La petizione di Olive Branch

petizione sul ramo d'ulivo
John Dickinson, disegnatore e sostenitore della petizione Olive Branch

Il percorso verso la guerra e la separazione poteva sembrare inevitabile nel 1775, ma c'erano ancora coloro che cercavano la pace con la Gran Bretagna e la riconciliazione con il re. Uno era John Dickinson, un ricco delegato della Pennsylvania a entrambi i Congressi continentali.

Dickinson, uno scrittore eloquente, era stato un importante detrattore delle politiche di Westminster durante gli anni Sessanta del Settecento. Il suo Lettere da un contadino in Pennsylvania furono tra le migliori critiche politiche ai tentativi britannici di tassare le colonie. A differenza di Paine o John e Sam Adams, tuttavia, Dickinson attribuiva la colpa di queste politiche ai ministri erranti di Londra, piuttosto che a qualsiasi scisma fatale tra Inghilterra e America.
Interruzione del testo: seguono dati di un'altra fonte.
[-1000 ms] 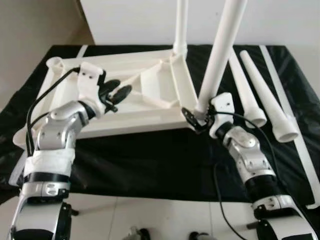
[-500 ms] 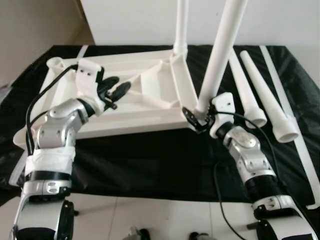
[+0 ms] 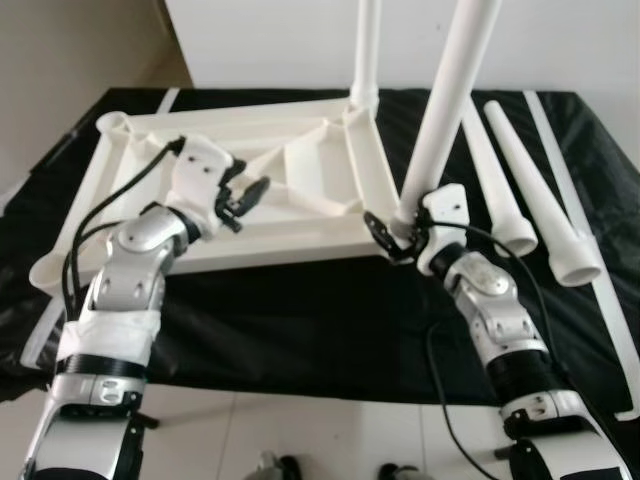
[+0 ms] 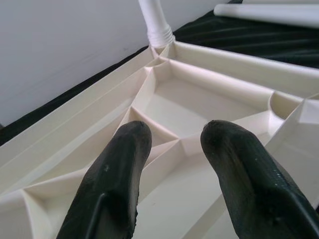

Per Dickinson, un ammiratore della costituzione britannica, il vero conflitto era con il governo dell’epoca e il Parlamento – non con il re o con la Gran Bretagna nel suo insieme.

L’obiettivo di Dickinson era la riconciliazione con l’Inghilterra piuttosto che la separazione e l’indipendenza. Ha riconosciuto le difficoltà del governo imperiale e i fallimenti del ministero britannico, tuttavia si è rifiutato di:

“Ci sono molte persone che, per i propri fini, esaltano i vantaggi della repubblica sulla monarchia. Non mi prenderò l'esame di quale di queste due forme di governo meriti la preferenza. So però che la nazione inglese, dopo averle provate entrambe, non ha mai trovato riposo se non nella monarchia... la costituzione inglese sembra essere il frutto dell'esperienza di tutto il tempo anteriore... quando il contrappeso della monarchia non esisterà più, il potere democratico può trascinare tutto davanti a sé e trascinare l’intero Stato nella confusione e nella rovina”.

L'incarico passò a Thomas Jefferson, che in seguito fu incaricato di redigere la Dichiarazione di Indipendenza. Dickinson e i suoi sostenitori pensavano che la prima bozza di Jefferson fosse troppo energica, il suo linguaggio troppo estremo, quindi lo stesso Dickinson ne riscrisse gran parte. Il suo testo prometteva lealtà e fedeltà al re e affetto per il posto dell’America nell’impero britannico:

L'unione tra la nostra Madre Patria e queste colonie, e l'energia di un governo mite e giusto, produssero benefici così straordinariamente importanti, e offrirono una tale garanzia della loro permanenza e del loro aumento, che la meraviglia e l'invidia delle altre Nazioni furono eccitate, mentre vedevano La Gran Bretagna stava diventando la potenza più straordinaria che il mondo avesse mai conosciuto.

Dickinson continuò ad attribuire la colpa delle tensioni anglo-americane ai ministri di Giorgio III, nonché a “nemici astuti e crudeli” senza nome (forse alludendo a propagandisti e agitatori in America). Offrì al re soluzioni pratiche per risolvere la crisi, come la negoziazione delle future politiche fiscali e commerciali con le colonie, al fine di evitare future controversie.

Sfortunatamente per Dickinson, nello stesso periodo arrivò a Londra la “petizione del ramo d’ulivo” e una lettera piuttosto aggressiva scritta da John Adams, che era stata sequestrata dalle autorità britanniche. La lettera di Adams parlava con disprezzo della petizione di Dickinson ed esprimeva l'opinione che la guerra fosse inevitabile. Il punto di vista del re era che il Congresso continentale fosse un incontro politico illegale, che le sue dichiarazioni fossero sediziose e che gli attacchi ai soldati britannici nel Massachusetts fossero atti di ribellione.

La lettera di Adams confermò la sfiducia del re e questi rifiutò di accettare la petizione di Dickinson. Un'ultima possibilità di conciliazione era stata respinta e i radicali in America affermavano che le loro azioni erano state confermate.